Firms carrying out consumer credit work such as debt recovery or advising family clients on divorce settlements may have to be authorised by the Financial Conduct Authority (FCA) under new proposals.
The Solicitors Regulation Authority said today that current arrangements for the regulation of consumer credit expire on 1 April 2015 and it has opened a consultation on a way forward.
Interim arrangements covering the regulation of consumer credit work were put in place when responsibility for consumer credit passed from the Office of Fair Trading (OFT) to the FCA on 1 April this year. Under the OFT regime, solicitors were regulated under a group licence given to the Law Society and managed by the SRA.
However the FCA has not continued with the group licence facility.
According to the SRA, after 1 April 2015, firms would be able to continue consumer credit work under an exemption allowing them to carry on regulated financial activities, provided they are overseen by a designated professional body (DPB). However, this would require the SRA adopting either all or substantive parts of the FCA’s sourcebook, which the SRA says would not fit with its own regime.
‘It would add extra regulatory burdens to firms, while the SRA does not have the resources or the expertise in place to supervise firms in the way the FCA requires.’

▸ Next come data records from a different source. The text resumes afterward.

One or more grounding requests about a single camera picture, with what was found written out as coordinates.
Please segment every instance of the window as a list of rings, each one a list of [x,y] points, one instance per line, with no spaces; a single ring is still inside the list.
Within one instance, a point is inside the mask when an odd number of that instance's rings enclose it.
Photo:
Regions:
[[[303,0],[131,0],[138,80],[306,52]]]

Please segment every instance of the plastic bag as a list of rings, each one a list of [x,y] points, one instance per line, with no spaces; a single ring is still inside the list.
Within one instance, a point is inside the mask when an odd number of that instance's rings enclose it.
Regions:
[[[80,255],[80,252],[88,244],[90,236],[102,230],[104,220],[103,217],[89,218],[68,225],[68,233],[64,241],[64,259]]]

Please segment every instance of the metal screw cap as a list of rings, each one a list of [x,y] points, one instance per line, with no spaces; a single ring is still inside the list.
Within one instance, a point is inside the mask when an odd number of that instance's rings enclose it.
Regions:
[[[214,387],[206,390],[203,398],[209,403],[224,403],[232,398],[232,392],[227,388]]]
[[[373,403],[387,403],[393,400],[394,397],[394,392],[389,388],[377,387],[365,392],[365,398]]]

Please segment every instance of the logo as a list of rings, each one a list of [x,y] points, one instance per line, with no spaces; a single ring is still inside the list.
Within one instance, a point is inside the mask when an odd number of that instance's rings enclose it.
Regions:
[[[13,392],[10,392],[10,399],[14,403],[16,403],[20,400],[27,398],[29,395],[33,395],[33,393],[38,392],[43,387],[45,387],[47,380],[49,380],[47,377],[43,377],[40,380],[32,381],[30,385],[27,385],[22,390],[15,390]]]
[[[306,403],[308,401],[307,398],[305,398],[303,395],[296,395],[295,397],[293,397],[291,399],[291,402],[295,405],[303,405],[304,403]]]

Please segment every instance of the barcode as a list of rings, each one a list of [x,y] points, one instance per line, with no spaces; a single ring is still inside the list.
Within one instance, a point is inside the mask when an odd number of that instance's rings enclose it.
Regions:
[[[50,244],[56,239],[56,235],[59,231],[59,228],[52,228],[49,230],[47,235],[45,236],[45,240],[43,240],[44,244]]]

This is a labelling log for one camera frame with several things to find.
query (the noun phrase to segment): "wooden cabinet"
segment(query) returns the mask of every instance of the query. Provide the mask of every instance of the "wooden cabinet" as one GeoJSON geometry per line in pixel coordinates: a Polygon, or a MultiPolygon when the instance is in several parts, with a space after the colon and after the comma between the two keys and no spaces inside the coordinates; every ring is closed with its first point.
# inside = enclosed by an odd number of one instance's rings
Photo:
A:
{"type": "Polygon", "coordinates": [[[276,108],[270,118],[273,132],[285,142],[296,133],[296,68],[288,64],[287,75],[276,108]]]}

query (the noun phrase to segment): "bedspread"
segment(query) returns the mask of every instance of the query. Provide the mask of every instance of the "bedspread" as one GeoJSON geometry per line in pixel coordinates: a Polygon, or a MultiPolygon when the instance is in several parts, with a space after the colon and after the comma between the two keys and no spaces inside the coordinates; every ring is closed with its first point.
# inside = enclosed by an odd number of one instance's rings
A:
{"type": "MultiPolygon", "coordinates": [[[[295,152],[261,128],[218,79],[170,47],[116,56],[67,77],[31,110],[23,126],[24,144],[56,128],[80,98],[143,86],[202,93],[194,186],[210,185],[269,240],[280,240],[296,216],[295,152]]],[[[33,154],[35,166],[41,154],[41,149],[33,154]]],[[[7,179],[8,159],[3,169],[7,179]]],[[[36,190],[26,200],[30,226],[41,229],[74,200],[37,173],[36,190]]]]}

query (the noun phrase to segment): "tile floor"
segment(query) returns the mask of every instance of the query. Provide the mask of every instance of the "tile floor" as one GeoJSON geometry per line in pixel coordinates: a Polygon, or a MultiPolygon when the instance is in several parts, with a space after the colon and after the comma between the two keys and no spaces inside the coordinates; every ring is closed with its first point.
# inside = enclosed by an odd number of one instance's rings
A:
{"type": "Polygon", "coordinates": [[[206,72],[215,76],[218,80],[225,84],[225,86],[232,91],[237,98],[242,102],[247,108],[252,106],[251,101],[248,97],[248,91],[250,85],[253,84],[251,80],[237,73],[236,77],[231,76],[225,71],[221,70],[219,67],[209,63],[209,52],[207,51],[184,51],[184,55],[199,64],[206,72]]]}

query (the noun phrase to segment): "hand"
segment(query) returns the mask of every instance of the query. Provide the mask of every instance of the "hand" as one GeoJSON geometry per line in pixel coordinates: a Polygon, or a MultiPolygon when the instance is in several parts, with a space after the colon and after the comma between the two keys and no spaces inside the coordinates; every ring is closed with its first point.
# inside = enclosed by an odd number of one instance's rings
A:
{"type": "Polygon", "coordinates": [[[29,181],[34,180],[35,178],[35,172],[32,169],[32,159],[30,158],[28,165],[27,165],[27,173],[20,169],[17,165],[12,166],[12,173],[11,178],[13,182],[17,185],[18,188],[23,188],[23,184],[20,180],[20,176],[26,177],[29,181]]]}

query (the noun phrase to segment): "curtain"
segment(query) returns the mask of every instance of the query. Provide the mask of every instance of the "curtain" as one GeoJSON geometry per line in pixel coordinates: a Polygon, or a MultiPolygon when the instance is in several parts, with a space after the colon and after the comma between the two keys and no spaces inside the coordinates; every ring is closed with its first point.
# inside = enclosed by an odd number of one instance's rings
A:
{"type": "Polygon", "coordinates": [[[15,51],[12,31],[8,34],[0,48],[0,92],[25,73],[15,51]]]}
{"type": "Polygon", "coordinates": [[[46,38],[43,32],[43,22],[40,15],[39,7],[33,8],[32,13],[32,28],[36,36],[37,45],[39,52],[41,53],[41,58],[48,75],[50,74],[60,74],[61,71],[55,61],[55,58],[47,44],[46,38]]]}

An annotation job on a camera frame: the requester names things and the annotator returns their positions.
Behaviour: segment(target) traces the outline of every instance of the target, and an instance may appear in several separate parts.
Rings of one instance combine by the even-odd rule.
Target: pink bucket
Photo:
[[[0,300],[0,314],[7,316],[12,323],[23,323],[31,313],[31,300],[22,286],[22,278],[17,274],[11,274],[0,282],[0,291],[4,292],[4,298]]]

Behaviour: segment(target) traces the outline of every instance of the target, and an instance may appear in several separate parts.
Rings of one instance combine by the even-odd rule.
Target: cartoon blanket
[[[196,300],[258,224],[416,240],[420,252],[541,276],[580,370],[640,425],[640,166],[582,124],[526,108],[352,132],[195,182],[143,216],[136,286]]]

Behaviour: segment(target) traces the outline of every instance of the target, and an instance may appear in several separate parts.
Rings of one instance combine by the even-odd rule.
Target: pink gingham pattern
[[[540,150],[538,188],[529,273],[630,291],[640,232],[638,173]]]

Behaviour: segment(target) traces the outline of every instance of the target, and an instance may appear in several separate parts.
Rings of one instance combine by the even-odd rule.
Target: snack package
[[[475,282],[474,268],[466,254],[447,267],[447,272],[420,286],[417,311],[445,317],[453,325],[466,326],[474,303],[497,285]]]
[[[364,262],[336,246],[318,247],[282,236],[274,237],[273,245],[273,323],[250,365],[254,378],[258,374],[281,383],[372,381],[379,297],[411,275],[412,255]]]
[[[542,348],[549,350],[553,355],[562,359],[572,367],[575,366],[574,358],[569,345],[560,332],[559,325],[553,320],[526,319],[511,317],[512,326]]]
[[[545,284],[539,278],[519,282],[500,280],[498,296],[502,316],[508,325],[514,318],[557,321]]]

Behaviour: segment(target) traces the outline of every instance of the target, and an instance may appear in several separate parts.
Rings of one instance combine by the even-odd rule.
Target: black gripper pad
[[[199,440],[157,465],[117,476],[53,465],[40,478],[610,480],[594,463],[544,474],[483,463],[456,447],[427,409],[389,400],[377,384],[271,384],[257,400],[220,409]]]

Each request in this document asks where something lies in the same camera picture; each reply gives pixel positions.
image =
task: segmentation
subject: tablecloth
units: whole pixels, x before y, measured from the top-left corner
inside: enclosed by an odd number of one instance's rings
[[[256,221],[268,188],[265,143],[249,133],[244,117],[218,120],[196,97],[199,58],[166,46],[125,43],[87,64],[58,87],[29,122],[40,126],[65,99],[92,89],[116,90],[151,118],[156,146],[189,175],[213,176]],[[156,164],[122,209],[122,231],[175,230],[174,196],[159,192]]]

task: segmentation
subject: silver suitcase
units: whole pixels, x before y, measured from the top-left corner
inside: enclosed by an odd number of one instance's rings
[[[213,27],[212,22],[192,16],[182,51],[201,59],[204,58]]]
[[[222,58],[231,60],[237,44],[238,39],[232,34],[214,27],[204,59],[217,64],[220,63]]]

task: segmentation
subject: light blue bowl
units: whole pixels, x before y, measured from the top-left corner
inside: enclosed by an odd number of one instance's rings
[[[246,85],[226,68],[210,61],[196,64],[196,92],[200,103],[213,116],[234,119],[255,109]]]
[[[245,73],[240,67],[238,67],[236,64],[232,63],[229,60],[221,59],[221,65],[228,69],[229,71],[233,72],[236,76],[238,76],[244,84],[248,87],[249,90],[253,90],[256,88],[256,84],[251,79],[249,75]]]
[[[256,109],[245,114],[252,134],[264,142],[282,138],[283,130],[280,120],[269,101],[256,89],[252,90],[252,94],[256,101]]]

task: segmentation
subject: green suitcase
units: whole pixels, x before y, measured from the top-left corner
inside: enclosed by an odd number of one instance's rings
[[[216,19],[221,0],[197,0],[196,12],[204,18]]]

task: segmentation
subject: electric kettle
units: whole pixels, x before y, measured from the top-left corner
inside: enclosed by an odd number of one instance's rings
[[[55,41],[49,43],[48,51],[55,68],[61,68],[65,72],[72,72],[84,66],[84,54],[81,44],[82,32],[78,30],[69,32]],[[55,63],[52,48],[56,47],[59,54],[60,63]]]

The SRA has therefore opened a consultation on withdrawing from regulating as a DPB for credit activities. That would require firms currently carrying out consumer credit activities to either apply for authorisation from the FCA, or stop providing such services.
Crispin Passmore (pictured), SRA executive director for policy, said: ‘Consumer credit regulation is a complex matter. It is vital that clients receive the proper protections, and the FCA are much better placed to regulate these activities than we are.
‘We will continue to engage with both the FCA and HM Treasury to find a way forward that provides a workable regulatory framework that protects the interests of clients. But as things stand, we have to consider the option of pulling back from regulating consumer credit activities.
‘We want firms to read the consultation document, see our reasoning, and respond to the questions we have asked. The more solicitors we have replying to the consultation, the more evidence we will have to better understand impacts of our choices.’
The SRA said that consumer credit is an integral part of many areas of solicitors’ work. More than 1,100 firms carry out debt recovery, for example.
Consumer credit activities might also capture discussions with a divorce client about finances and advice on the acquisition of a property or land.
Law Society president Andrew Caplen said: ‘It is disappointing that against a rhetoric of cutting red tape, solicitors are to be faced with the difficult and unwelcome prospect of double regulation. We urge members to consider the impact of the proposals in the SRA’s consultation, which includes the difficult choice between regulation by the FCA or expensive and complex changes to the SRA’s own system.
‘In their responses, solicitors should also stress where they need more clarification of exactly what circumstances would require them to register with the FCA.
‘In the meantime, we will continue to make representations to government and the FCA on our members’ behalf and will be responding to the SRA’s consultation.’
The consultation closes on 15 December.